An attorney outlines the main risks for offsite manufacturers and offers advice on how to mitigate them.
- Contracts tend to shield robot manufacturers from any liability beyond the cost of the robot, which can leave users on the hook for large dollar amounts.
- Even if the liability shield is negotiated out, the manufacturer can still claim human error. To counter this, the user needs an effective, well-documented training program.
- AI programs that are used for design can steal copyrighted material without attribution. They must be programmed in a way that prevents that.
Ronald Ciotti is a Partner at Hinkley Allen, a law firm with eight US offices. For more than 20 years, his legal practice has focused solely on construction, including modular manufacturers.

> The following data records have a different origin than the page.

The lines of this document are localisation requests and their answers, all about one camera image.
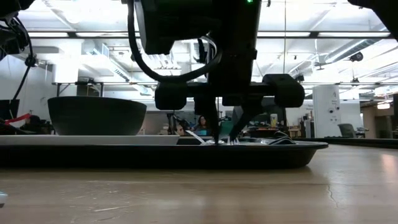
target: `chair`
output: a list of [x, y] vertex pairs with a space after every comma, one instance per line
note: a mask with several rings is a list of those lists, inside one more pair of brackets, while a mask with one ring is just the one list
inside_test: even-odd
[[357, 138], [354, 126], [352, 124], [339, 124], [341, 135], [344, 138]]

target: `wooden table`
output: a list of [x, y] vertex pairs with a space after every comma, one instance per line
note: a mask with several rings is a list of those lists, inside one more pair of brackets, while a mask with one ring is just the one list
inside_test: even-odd
[[398, 151], [330, 146], [297, 170], [0, 171], [1, 224], [398, 223]]

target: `fluorescent light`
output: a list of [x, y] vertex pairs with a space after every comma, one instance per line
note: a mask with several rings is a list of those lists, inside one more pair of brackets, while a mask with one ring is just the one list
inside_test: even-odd
[[29, 32], [29, 37], [68, 37], [66, 32]]
[[303, 85], [303, 86], [305, 86], [305, 85], [310, 85], [310, 86], [312, 86], [312, 85], [336, 85], [337, 83], [338, 82], [336, 82], [336, 83], [332, 83], [332, 82], [330, 82], [330, 83], [302, 82], [301, 85]]
[[258, 37], [308, 37], [310, 32], [258, 32]]
[[131, 85], [128, 82], [104, 82], [104, 85]]
[[135, 85], [157, 85], [157, 82], [132, 82]]
[[319, 37], [388, 37], [390, 32], [321, 32]]
[[77, 32], [78, 37], [128, 37], [128, 32]]
[[190, 39], [190, 40], [181, 40], [181, 43], [183, 44], [194, 44], [197, 43], [197, 39]]
[[390, 104], [389, 103], [383, 103], [383, 104], [377, 105], [377, 108], [379, 110], [389, 109], [390, 108]]

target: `white pillar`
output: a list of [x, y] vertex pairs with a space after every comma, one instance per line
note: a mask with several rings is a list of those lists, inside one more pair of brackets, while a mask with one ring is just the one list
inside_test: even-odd
[[320, 85], [313, 88], [315, 137], [341, 136], [340, 94], [338, 86]]

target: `black plate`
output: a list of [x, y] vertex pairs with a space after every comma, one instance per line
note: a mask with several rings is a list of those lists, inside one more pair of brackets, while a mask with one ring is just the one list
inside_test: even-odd
[[327, 143], [289, 146], [0, 146], [1, 167], [291, 169]]

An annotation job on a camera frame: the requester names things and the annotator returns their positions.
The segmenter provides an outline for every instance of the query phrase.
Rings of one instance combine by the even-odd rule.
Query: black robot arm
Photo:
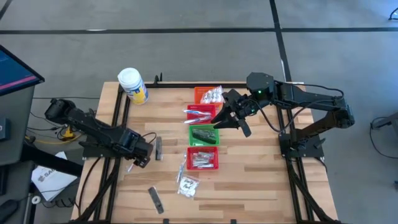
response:
[[[153,146],[135,131],[110,125],[95,119],[93,113],[85,113],[69,100],[51,100],[45,117],[58,124],[69,124],[95,138],[96,147],[112,151],[114,157],[134,159],[134,164],[144,168],[150,161]]]
[[[247,77],[246,85],[251,95],[241,95],[234,89],[223,93],[225,100],[223,108],[211,121],[215,124],[215,128],[240,127],[248,137],[251,131],[245,117],[256,114],[267,105],[276,105],[285,110],[303,107],[327,111],[321,120],[291,133],[292,141],[308,139],[331,128],[348,128],[354,124],[354,117],[345,102],[344,95],[309,93],[294,84],[275,81],[274,77],[265,73],[252,72]],[[272,125],[271,127],[278,132],[285,129],[277,130]]]

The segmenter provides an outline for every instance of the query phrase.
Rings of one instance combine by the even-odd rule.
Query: white container
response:
[[[148,90],[141,75],[135,68],[125,68],[118,75],[119,83],[134,104],[140,105],[148,100]]]

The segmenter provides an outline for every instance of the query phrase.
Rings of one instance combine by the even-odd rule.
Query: yellow cable
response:
[[[39,143],[42,143],[42,144],[66,144],[66,143],[73,142],[74,140],[80,138],[81,136],[82,136],[82,134],[79,134],[78,136],[74,137],[73,139],[67,140],[67,141],[64,141],[64,142],[47,142],[47,141],[41,141],[41,140],[36,140],[34,142],[39,142]]]

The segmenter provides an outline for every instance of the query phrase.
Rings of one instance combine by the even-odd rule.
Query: white paper
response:
[[[58,152],[55,156],[67,159],[64,152]],[[42,195],[48,202],[53,200],[66,186],[76,179],[77,177],[74,175],[64,174],[42,166],[38,166],[32,173],[33,183],[36,185],[39,192],[44,192]]]

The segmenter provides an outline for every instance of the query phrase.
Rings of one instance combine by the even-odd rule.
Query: small plastic bag
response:
[[[200,99],[200,103],[222,103],[223,99],[223,87],[219,86],[212,90],[207,91]]]
[[[193,198],[196,194],[196,189],[199,186],[199,180],[189,176],[183,176],[178,185],[178,194],[182,194],[188,198]]]

Ciotti is very involved in the industry. He’s on the board of the Associated General Contractors of America, a member of its Building Division Leadership Council, Chair of its Contract Documents Forum, and Chair of its Prefabrication Working Group, as well as a National Director on the Associated Builders and Contractors’ National Board of Directors. We talked with him about the legal risks from incorporating robots and AI [artificial intelligence] into an offsite manufacturer’s operations. We also asked how those risks can be mitigated.
The Main Liabilities
Robotics play many roles in offsite construction. They’re not only used in various manufacturing processes — such as nailing OSB sheathing to wall studs, but also for moving materials around inside a factory and using drones to observe on-site components being set.
When it comes to legal issues, the main problem (from the manufacturer’s perspective) is that when a manufacturer buys a robot, the contract typically includes “a limitation of liability [for the supplier], usually restricted to the price of the robot or less,” Ciotti says. If the robot malfunctions and “does something that creates a mistake in production, the manufacturer can be significantly legally exposed.”
For example, suppose a robot misaligns a screw. “That small error can create massive problems down the road. Usually, if the robot is off once, it’s off for all the production.” That is, it can make the same mistake dozens, hundreds, or even thousands of times. And that mistake can cause further problems in the construction sequence.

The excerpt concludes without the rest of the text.